HumanCellAtlas / metadata-schema

This repo is for the metadata schemas associated with the HCA
Apache License 2.0
64 stars 32 forks source link

Update metadata in loom files for March release #1219

Closed zperova closed 4 years ago

zperova commented 4 years ago

Description

As a member of the HCA Metadata&Wrangler team who is responsible for accurate data and metadata presented on the Data Portal for the data consumers, I would like to update all sample and experimental metadata for the 13 human datasets chosen for March release in the form suitable for downstream use.

The March release will present clusters per organ per project with cell annotations (ideally ontologized) for the chosen 13 human projects currently in the Data Portal. This document lists the projects and tracks progress on each of them.
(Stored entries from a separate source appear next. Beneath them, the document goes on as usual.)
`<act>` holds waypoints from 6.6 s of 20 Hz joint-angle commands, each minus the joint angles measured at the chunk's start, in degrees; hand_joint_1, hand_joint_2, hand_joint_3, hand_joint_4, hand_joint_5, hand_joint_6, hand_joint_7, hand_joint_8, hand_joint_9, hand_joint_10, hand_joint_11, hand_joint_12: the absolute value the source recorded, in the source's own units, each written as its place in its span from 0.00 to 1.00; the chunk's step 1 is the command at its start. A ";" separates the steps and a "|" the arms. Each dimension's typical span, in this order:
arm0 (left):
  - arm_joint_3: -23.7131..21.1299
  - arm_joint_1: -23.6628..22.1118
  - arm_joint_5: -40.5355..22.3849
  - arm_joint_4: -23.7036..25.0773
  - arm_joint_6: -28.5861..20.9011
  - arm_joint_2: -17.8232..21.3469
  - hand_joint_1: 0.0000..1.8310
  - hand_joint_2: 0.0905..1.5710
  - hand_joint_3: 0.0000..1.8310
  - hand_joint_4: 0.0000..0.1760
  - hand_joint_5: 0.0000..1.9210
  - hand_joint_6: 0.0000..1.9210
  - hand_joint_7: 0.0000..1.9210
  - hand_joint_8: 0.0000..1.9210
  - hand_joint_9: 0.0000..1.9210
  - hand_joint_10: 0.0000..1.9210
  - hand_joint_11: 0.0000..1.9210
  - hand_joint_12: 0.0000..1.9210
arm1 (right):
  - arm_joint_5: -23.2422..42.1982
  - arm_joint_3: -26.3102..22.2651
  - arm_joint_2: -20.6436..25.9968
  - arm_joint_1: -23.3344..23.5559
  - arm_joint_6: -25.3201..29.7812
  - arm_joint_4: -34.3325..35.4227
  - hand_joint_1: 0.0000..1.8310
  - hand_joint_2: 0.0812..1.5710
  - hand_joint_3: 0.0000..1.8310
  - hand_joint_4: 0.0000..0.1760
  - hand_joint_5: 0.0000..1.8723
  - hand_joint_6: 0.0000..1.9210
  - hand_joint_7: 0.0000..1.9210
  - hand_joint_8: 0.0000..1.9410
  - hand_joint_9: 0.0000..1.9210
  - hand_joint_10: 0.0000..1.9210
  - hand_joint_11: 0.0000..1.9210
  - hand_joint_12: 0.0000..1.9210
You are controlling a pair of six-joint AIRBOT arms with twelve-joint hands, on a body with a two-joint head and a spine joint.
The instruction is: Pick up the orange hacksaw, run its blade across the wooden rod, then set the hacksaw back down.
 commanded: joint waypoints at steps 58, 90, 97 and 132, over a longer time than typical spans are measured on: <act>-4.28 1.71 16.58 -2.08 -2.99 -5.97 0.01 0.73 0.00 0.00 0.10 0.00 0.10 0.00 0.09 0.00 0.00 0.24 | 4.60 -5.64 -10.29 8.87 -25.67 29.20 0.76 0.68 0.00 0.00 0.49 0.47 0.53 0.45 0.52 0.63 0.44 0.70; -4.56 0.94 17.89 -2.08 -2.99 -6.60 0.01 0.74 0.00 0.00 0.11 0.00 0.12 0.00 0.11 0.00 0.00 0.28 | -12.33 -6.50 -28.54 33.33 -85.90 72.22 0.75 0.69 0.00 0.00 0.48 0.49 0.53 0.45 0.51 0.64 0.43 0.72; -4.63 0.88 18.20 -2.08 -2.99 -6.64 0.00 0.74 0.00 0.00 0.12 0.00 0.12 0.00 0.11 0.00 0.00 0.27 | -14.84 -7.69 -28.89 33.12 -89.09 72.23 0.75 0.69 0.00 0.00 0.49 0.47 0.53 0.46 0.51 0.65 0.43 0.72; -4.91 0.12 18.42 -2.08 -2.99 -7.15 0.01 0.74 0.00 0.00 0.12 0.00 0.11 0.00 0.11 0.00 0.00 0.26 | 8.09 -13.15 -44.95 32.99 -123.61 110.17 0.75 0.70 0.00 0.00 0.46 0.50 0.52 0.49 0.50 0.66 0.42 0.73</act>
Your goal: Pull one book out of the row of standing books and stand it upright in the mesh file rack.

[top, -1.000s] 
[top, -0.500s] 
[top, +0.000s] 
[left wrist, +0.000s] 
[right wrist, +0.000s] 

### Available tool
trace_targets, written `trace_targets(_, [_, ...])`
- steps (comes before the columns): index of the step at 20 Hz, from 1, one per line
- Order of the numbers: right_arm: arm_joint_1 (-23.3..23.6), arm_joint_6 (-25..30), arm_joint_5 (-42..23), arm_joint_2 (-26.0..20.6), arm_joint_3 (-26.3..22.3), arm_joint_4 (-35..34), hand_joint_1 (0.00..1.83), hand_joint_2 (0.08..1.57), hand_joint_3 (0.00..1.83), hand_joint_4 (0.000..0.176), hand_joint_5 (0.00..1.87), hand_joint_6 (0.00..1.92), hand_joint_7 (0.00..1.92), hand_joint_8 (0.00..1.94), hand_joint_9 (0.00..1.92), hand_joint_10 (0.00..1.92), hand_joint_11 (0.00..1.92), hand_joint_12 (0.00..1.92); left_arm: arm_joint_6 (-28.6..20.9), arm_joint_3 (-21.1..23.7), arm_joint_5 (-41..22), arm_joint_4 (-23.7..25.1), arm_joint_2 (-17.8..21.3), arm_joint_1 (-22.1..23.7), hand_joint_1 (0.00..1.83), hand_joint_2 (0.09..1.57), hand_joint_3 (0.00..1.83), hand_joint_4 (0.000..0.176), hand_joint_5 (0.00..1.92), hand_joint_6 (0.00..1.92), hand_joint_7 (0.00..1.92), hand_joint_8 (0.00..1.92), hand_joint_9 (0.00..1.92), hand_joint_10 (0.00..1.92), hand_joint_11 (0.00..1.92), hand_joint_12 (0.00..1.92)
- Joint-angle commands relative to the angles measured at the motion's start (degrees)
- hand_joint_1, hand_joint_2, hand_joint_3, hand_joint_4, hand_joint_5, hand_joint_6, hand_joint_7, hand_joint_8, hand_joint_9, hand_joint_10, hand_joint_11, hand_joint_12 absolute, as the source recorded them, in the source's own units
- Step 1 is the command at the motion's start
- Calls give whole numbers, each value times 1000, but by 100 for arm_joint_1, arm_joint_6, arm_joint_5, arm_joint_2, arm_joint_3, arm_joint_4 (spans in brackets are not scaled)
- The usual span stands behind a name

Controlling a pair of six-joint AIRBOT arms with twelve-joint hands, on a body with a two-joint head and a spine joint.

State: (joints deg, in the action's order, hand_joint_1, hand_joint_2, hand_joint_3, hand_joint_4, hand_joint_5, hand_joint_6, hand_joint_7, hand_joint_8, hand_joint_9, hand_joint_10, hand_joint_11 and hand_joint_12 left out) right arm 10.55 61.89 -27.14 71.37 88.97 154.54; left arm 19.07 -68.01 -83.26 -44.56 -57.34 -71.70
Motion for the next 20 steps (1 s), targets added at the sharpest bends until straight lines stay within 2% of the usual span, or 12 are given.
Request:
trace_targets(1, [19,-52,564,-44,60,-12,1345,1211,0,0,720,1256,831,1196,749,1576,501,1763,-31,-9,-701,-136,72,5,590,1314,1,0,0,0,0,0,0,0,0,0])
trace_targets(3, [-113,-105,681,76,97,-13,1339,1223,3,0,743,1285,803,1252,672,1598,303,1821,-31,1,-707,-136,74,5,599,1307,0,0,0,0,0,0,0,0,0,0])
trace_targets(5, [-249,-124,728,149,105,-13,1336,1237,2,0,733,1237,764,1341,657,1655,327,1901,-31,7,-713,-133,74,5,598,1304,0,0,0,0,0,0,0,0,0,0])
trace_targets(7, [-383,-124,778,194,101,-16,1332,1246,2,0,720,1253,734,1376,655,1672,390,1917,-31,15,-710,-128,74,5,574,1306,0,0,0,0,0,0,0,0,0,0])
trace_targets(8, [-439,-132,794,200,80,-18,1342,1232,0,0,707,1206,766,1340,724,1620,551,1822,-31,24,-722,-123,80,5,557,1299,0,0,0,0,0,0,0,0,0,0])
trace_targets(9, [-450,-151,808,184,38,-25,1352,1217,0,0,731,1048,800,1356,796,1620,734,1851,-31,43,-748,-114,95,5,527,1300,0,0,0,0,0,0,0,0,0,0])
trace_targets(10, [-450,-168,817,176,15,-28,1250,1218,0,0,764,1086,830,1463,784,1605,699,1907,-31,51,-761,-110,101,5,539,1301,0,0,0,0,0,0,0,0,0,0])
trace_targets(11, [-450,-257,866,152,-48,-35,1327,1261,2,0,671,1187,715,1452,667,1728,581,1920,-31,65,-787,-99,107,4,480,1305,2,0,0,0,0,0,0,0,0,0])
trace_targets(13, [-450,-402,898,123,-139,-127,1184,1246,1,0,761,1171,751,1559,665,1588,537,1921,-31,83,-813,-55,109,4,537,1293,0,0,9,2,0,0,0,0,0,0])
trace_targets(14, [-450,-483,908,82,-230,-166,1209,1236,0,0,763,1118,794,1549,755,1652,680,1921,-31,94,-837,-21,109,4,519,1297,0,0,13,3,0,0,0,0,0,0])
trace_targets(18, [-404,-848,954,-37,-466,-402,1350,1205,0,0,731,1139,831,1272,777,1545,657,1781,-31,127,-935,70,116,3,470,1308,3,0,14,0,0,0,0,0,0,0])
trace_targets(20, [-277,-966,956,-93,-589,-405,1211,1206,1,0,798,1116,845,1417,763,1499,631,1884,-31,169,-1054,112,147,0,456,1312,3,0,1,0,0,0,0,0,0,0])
The format for updates is loom obtained from the Data Portal following instructions

Deadline: 7 FEB 2020

Acceptance Criteria

zperova commented 4 years ago

All single organ looms are in the s3 bucket

dosumis commented 4 years ago

Do you have a proposal for how clusters will be represented and annotated in Loom files?

zperova commented 4 years ago

all looms except for the Fetal-Maternak interface are in the s3 bucket. Having problems getting the organ parsed but not technology parsed matrices for this dataset. Confirm with pipelines about splitting per technology.
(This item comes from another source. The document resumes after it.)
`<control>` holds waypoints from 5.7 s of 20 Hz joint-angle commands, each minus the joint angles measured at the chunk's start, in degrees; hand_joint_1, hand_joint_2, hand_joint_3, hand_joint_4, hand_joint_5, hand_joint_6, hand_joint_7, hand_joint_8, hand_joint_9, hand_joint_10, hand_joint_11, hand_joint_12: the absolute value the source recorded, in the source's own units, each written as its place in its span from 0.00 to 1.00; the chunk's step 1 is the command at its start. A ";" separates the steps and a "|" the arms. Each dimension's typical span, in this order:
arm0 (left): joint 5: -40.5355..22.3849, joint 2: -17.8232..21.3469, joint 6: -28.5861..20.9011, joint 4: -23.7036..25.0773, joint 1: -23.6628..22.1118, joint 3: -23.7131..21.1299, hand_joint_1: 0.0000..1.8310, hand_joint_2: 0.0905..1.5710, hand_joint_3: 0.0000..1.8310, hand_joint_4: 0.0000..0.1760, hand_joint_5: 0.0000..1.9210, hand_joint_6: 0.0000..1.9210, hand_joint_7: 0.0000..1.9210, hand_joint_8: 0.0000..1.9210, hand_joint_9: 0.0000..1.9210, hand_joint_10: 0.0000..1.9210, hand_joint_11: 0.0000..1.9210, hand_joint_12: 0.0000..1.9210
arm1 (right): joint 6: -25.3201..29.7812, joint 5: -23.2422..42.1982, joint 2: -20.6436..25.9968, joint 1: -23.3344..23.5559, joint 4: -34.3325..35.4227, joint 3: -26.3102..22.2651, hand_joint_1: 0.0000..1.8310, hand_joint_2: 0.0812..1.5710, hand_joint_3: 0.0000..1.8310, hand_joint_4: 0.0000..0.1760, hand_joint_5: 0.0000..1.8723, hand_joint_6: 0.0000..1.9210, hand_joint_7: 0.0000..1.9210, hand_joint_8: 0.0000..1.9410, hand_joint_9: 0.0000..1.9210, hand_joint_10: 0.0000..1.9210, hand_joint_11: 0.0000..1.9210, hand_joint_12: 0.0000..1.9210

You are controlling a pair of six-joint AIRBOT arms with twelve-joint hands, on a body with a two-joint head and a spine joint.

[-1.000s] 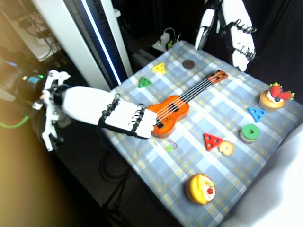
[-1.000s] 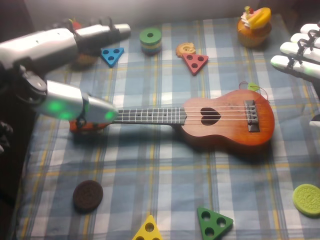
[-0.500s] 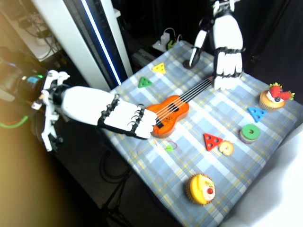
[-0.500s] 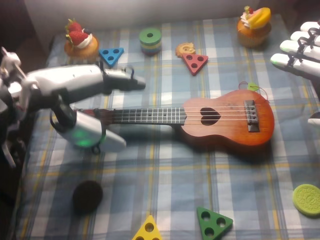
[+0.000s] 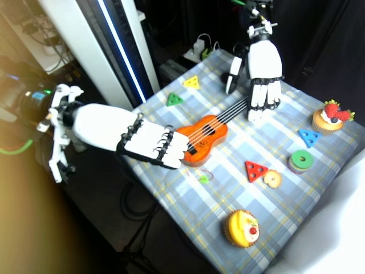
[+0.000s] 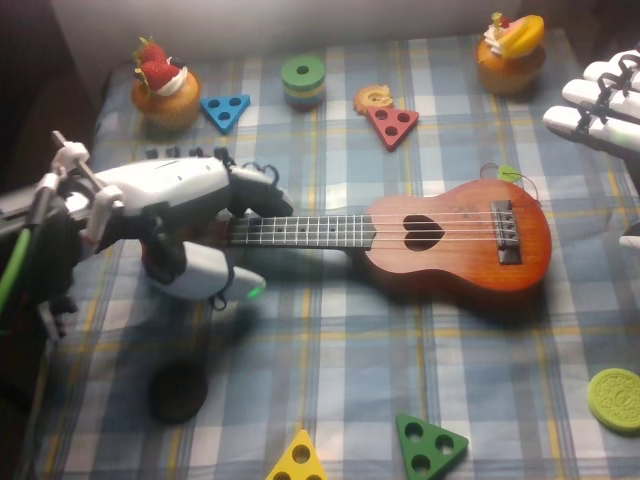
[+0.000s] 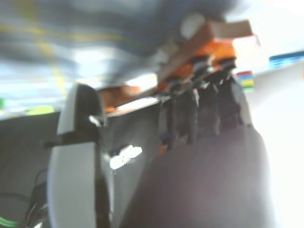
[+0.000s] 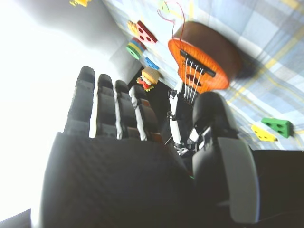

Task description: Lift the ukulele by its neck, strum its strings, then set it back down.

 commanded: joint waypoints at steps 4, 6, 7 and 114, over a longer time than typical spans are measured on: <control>-1.79 -2.65 7.20 -7.03 0.93 1.91 0.61 0.82 0.00 0.00 0.36 0.70 0.29 0.92 0.12 0.95 0.00 1.00 | -0.24 6.83 0.61 0.85 0.27 -0.04 0.17 0.82 0.00 0.00 0.00 0.00 0.00 0.00 0.00 0.00 0.00 0.18; -1.55 -3.29 9.38 -9.19 0.94 2.54 0.60 0.77 0.00 0.00 0.39 0.72 0.24 0.99 0.23 1.00 0.14 1.00 | -0.24 6.82 0.61 0.85 0.27 -0.05 0.17 0.83 0.00 0.00 0.00 0.00 0.00 0.00 0.00 0.00 0.00 0.31; -1.34 -3.41 10.12 -9.61 0.94 2.63 0.68 0.70 0.00 0.00 0.30 0.90 0.26 1.00 0.25 1.00 0.17 1.00 | -0.24 6.84 0.61 0.85 0.28 -0.04 0.16 0.83 0.00 0.00 0.00 0.00 0.00 0.00 0.00 0.00 0.00 0.36; -11.05 -1.52 5.25 -3.33 -6.06 1.25 0.74 0.77 0.01 0.00 0.52 1.00 0.65 1.00 0.76 1.00 0.74 1.00 | 51.16 -0.78 -1.85 31.07 -51.39 5.30 0.69 0.88 0.04 0.02 0.34 0.02 0.11 0.20 0.02 0.39 0.04 0.86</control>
zperova commented 4 years ago

@dosumis the current plan is to add column attributes for the cluster ID, annotated cell type and ontology to the loom files. what do you think about this?

KrisDavie commented 4 years ago

Hey @zperova, we came across this issue and thought that we may be able to provide some input here.

In the context of the Fly Cell Atlas and as one of the lead developers of the single cell analysis viewer SCope (http://scope.aertslab.org), we also use the loom format for our main data store. We came across the same problem of storing this kind of metadata in the loom files, and have developed a JSON based schema which we now embed in the loom file. Initially, we ran into issues due to the small space available for global attributes in the loom file, but after some discussion with Sten Linnarsson, the loom api was updated to provide unlimited space here (as of loompy v3). As it stands this means that we are now able to store the following in the Metadata JSON:

We are also in the process of adding support for collaborative annotation to SCope, which would extend this schema to include:

This annotation will be supported by the EBIs ontology lookup service API, embedding a widget which allows searching for an ontologized term (required for the annotation).

We are very open to suggestions on how to modify or further this schema to make it as applicable and usable as possible for the rest of the single cell community, including the HCA. We have floated ideas about possibly also storing analysis level metadata, including the software/pipelines and version used in the analysis, we think there are a lot of opportunities to store data here that would be extremely useful to be alongside the data and analysis.

The one other issue we currently have is that we store some non-standard data types in the loom file (such as named 2D arrays as attributes), we are planning on moving away from this and back to the standard loom format, further developing the same JSON metadata object to store links between numeric indexes and names of columns/rows of these matrices.

For now, the developers of ASAP (who already provide an interface for ingesting looms from the HCA) are working on incorporating this metadata for their own use, which would eventually allow bidirectional transfer of loom files (with both data and rich metadata) with SCope, and we at the Fly Cell Atlas are adopting this schema (and SCope) for storing and visualising our datasets.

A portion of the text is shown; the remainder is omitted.